**ASSIGNMENT**
Write out, word for word, the first line of the data below and every line after it through the one containing "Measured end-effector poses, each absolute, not".
▬▬▬▬▬▬
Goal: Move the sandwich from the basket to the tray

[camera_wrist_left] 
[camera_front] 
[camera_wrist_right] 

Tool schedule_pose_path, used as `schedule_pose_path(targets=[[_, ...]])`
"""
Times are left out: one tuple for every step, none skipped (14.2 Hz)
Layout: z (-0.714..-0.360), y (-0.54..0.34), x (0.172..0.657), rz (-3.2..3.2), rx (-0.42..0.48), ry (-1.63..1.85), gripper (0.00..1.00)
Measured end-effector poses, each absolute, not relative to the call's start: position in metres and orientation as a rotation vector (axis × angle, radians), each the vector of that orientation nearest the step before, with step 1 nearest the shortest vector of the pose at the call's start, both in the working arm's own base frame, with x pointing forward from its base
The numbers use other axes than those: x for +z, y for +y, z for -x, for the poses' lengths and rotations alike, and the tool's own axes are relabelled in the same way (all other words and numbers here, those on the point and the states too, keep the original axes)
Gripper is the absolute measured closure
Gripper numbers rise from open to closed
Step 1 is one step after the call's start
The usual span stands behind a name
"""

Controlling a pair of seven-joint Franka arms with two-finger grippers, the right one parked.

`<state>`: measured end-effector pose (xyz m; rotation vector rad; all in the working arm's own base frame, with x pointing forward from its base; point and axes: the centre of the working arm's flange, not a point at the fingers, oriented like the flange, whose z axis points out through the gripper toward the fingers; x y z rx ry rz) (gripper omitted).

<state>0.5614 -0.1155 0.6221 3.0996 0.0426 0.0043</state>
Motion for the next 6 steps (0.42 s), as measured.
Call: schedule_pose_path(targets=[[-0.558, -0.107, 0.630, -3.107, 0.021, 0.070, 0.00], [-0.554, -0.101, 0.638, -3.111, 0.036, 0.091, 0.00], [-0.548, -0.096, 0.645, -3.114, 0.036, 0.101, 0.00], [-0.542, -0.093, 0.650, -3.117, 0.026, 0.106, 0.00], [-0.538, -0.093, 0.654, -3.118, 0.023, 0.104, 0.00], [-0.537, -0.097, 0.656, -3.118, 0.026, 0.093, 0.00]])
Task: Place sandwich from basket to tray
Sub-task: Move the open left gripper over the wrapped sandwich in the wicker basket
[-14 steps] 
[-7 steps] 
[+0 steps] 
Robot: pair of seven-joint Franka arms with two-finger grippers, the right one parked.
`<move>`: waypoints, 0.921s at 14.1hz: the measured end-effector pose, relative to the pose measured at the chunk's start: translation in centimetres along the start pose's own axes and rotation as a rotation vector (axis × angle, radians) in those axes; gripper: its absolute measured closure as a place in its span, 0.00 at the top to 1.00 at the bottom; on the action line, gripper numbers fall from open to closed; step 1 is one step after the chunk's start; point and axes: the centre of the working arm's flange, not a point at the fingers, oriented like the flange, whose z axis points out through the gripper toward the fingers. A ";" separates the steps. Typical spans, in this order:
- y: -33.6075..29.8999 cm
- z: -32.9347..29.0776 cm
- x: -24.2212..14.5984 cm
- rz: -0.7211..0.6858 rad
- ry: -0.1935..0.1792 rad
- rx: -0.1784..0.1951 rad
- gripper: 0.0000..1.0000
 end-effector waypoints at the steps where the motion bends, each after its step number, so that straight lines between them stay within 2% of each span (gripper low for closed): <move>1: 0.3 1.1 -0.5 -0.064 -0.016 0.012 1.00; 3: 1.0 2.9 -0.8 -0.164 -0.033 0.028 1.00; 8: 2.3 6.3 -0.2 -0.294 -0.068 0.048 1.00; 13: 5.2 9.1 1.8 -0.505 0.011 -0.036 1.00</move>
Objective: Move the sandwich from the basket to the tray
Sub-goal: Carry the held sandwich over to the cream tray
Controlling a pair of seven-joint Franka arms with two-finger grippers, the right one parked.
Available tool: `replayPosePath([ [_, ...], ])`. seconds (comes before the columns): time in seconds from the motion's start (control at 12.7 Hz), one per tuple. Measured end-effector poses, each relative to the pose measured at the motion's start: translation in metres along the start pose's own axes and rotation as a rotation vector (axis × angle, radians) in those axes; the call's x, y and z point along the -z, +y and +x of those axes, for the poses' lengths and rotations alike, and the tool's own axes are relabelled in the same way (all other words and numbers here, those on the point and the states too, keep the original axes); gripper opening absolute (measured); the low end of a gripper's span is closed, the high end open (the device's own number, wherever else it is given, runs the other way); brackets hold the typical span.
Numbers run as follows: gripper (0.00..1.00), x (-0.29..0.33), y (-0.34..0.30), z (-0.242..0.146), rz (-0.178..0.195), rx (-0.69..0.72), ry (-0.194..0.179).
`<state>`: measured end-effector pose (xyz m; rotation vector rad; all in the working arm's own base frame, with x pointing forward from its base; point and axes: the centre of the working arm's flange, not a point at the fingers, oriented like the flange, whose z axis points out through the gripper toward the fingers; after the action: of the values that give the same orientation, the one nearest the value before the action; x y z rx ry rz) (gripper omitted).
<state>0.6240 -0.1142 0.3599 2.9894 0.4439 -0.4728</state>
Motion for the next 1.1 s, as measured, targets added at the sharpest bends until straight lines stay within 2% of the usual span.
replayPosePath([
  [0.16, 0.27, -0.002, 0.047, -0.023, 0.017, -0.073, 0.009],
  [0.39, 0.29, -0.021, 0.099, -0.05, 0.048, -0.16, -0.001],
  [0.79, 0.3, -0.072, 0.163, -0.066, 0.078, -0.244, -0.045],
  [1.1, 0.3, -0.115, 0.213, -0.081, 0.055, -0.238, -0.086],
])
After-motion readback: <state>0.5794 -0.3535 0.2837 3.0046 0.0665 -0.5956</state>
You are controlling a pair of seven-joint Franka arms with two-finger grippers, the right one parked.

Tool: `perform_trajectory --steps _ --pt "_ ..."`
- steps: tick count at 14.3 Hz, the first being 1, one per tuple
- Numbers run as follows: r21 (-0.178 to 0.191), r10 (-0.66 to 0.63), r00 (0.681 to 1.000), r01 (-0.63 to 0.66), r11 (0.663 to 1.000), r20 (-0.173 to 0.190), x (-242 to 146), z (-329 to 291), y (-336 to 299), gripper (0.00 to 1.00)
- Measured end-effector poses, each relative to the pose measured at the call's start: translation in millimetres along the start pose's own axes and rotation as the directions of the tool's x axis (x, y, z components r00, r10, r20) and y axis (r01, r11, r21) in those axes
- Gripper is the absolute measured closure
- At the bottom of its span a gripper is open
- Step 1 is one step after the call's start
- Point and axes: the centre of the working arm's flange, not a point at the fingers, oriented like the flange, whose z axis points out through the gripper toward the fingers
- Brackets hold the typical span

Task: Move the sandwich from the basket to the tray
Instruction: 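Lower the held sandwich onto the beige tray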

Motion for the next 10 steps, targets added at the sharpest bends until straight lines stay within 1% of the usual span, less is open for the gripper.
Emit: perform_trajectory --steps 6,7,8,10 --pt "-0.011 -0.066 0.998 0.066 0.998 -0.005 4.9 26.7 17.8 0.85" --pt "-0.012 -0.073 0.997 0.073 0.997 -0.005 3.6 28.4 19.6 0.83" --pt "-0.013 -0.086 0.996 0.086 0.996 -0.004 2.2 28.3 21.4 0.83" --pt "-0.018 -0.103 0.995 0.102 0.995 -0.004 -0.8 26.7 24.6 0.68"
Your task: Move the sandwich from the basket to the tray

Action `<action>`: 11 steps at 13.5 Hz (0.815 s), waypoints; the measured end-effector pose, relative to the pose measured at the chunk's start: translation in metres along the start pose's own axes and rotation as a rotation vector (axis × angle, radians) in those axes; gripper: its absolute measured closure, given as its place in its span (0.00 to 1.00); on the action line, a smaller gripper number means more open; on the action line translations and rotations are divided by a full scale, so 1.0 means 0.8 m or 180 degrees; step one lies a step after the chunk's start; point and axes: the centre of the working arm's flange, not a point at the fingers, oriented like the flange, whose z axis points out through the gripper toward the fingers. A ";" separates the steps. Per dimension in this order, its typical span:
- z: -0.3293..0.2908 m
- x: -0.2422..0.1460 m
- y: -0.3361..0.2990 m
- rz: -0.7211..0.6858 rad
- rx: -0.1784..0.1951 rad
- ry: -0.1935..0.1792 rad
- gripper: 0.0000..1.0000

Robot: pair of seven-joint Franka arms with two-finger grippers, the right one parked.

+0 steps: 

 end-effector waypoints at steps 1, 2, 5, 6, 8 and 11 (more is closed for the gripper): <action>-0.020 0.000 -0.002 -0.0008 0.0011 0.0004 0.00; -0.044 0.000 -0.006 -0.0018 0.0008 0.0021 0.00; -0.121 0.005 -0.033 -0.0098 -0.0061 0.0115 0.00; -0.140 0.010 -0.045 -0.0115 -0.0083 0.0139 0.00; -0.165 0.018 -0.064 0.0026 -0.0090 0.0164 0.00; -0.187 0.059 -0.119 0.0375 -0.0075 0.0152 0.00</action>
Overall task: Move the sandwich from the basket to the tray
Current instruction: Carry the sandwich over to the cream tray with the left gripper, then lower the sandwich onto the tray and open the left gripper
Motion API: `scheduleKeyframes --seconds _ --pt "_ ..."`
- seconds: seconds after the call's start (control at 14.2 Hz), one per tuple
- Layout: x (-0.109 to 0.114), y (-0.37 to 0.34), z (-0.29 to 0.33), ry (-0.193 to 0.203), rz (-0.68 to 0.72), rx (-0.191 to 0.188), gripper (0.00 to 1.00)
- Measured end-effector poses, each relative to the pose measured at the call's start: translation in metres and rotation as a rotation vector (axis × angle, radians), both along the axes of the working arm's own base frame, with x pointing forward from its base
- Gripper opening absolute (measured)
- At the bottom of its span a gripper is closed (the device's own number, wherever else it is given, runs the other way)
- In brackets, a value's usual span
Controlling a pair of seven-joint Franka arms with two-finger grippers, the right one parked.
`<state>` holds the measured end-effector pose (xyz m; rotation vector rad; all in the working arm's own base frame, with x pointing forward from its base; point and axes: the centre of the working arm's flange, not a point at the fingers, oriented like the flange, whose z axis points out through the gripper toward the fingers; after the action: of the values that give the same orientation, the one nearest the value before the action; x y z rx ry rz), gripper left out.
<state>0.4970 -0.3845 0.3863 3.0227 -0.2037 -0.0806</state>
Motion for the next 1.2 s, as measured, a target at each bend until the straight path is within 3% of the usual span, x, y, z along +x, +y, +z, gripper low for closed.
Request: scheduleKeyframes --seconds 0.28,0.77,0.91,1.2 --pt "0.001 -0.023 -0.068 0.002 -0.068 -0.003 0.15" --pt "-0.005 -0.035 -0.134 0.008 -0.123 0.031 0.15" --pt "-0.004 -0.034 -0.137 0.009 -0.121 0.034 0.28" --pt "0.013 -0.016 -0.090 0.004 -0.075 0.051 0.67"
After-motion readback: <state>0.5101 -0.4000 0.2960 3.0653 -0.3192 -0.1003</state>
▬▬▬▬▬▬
**TASK OUTPUT**
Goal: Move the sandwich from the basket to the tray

[camera_wrist_left] 
[camera_front] 
[camera_wrist_right] 

Tool schedule_pose_path, used as `schedule_pose_path(targets=[[_, ...]])`
"""
Times are left out: one tuple for every step, none skipped (14.2 Hz)
Layout: z (-0.714..-0.360), y (-0.54..0.34), x (0.172..0.657), rz (-3.2..3.2), rx (-0.42..0.48), ry (-1.63..1.85), gripper (0.00..1.00)
Measured end-effector poses, each absolute, not relative to the call's start: position in metres and orientation as a rotation vector (axis × angle, radians), each the vector of that orientation nearest the step before, with step 1 nearest the shortest vector of the pose at the call's start, both in the working arm's own base frame, with x pointing forward from its base

With that, the exercise is done.